It is here folks, summer is officially upon us. This means more outdoor time, swimming, picnics and traveling. Here are a few tips to help keep your family healthy and happy all summer long.
 
  1. Drink Lots of Fluids
Proper hydration is important, especially in hotter weather. Drinking enough water improves body function and keeps you from feeling unnecessarily hungry. Eight 8-ounce glasses of water daily will maintain moisture balance, but if you’re a caffeine drinker, triple that. Bonus: Staying hydrated gives skin that healthy glow.
 
  1. Be Good to Your Skin
Just one blistering sunburn doubles your risk of melanoma. You have to apply the right kind of sunscreen (SPF 15 or higher), frequently (every two hours), and enough: a teaspoon for the face, and about a shot glassful for the body. If you forgot, apply cooling botanicals generously at the first sight of a pink glow to reduce peeling and inflammation.
 
  1. Watch For Heat Stroke
This is a big problem for outdoor workers and older people in apartments without air conditioning, but can happen to anyone. “The first sign is cramping in the legs,” says Sue Leahy. “Cool off and drink fluids until it goes away.
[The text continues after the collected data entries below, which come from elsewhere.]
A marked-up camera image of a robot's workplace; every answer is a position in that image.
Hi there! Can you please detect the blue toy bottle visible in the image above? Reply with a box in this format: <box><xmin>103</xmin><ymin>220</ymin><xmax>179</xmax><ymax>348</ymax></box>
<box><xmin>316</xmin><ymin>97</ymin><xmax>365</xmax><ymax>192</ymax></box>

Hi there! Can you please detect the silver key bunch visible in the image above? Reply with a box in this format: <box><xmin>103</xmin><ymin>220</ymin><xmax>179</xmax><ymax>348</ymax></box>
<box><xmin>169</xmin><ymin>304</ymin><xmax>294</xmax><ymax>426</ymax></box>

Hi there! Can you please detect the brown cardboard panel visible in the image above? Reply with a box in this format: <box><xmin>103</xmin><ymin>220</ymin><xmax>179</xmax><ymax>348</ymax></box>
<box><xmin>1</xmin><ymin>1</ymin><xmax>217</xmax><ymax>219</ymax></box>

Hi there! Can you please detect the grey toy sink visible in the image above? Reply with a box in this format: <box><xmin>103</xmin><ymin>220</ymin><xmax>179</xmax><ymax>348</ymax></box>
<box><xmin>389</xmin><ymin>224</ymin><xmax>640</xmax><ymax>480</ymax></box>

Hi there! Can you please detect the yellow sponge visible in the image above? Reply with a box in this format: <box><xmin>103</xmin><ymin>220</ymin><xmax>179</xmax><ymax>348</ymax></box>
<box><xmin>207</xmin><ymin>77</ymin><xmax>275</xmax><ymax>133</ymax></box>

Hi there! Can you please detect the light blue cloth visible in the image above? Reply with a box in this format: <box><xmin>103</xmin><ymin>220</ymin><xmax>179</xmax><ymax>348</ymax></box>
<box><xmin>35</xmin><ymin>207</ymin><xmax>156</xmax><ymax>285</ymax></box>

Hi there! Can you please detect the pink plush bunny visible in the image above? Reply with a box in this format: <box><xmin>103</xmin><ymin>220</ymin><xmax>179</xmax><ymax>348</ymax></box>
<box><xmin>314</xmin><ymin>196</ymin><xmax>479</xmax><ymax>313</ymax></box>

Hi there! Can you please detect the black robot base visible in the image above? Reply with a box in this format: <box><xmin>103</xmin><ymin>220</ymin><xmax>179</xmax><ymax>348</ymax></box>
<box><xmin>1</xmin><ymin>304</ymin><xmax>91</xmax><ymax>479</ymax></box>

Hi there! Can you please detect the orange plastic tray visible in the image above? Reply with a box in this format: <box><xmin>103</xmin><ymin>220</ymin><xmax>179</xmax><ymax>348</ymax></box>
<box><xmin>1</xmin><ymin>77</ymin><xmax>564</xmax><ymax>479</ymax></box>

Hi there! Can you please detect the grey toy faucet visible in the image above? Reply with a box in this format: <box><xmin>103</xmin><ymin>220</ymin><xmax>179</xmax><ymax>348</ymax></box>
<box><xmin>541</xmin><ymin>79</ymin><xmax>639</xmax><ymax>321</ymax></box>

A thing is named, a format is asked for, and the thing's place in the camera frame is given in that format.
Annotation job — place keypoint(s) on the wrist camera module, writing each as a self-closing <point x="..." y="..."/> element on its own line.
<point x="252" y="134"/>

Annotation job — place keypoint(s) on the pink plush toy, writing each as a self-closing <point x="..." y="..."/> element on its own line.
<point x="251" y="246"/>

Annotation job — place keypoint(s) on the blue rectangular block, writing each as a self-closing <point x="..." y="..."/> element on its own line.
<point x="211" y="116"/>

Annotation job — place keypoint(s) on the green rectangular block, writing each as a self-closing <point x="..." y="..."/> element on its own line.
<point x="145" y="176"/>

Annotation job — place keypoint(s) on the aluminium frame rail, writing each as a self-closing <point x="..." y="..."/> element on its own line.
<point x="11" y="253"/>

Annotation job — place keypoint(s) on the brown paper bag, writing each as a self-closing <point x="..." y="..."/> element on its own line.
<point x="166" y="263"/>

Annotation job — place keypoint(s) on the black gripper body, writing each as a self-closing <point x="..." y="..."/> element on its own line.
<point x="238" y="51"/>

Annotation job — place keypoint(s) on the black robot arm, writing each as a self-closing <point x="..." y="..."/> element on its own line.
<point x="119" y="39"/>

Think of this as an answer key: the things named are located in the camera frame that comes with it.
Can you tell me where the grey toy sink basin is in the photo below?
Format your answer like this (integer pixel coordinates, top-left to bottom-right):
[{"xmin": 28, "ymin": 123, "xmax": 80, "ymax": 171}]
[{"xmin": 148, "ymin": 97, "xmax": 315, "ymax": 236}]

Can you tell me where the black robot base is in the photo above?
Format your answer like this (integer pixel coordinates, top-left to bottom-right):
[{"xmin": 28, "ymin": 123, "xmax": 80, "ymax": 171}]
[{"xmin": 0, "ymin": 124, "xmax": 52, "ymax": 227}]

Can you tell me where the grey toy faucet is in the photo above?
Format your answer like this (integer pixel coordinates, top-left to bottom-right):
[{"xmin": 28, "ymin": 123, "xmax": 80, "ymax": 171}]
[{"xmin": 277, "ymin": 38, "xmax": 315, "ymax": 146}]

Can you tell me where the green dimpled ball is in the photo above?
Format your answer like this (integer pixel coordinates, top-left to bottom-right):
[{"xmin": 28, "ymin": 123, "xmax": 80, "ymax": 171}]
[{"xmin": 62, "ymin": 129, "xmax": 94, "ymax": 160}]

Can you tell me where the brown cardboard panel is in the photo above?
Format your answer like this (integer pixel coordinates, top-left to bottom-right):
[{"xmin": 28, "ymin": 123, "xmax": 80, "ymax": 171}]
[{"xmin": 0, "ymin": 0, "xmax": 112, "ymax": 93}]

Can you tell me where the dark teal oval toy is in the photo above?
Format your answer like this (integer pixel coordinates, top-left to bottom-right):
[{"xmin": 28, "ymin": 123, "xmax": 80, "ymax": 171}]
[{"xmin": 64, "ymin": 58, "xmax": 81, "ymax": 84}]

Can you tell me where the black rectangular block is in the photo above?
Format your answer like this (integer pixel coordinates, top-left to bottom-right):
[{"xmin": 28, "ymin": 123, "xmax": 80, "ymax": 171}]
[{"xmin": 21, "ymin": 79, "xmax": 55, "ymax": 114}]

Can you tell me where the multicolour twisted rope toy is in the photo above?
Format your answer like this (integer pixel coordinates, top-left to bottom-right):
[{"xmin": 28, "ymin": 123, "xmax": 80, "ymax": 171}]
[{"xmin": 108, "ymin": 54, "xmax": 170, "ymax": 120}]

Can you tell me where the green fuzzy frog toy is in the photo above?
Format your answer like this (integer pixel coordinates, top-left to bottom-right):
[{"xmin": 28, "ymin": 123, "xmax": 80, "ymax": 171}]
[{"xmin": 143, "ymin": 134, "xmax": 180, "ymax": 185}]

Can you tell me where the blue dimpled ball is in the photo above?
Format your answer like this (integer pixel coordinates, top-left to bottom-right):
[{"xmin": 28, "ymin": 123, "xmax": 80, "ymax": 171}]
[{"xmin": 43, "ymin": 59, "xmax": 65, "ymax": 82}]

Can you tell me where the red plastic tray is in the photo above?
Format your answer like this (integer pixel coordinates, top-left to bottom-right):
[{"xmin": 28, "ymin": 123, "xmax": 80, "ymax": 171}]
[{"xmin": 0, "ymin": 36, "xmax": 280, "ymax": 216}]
Cramping – especially in the leg – is a sign the body is losing salt and electrolytes, and you should heed it.”
 
  1. Watch Out For Bugs
Bugs can transmit Lyme disease, West Nile, Zika, and other illnesses. The American Academy of Pediatrics and the Centers for Disease Control and Prevention recommend insect repellents containing DEET (10% to 30%), except on children under 2 months.
 
  1. Always Wear a Helmet
If your children travel by bicycle, skateboard or scooter, they need helmets that meet CPSC safety standards. Never let children ride near moving traffic. Don’t allow children too young to have a driver’s license on riding lawnmowers or off-road vehicles. Children are involved in 30% of ATV-related deaths and ER injuries.
 
  1. Keep Your Distance
The Fourth of July is a big summer event, and emergency rooms brace for the injuries. Fireworks can cause severe burns, blindness, scars or worse – even sparklers can reach over 1000 degrees and can start fires. The National Safety Council says that in 2010, fireworks caused about 15,500 reported fires, including 1,100 structure fires. Families should attend professional community fireworks displays rather than using fireworks at home.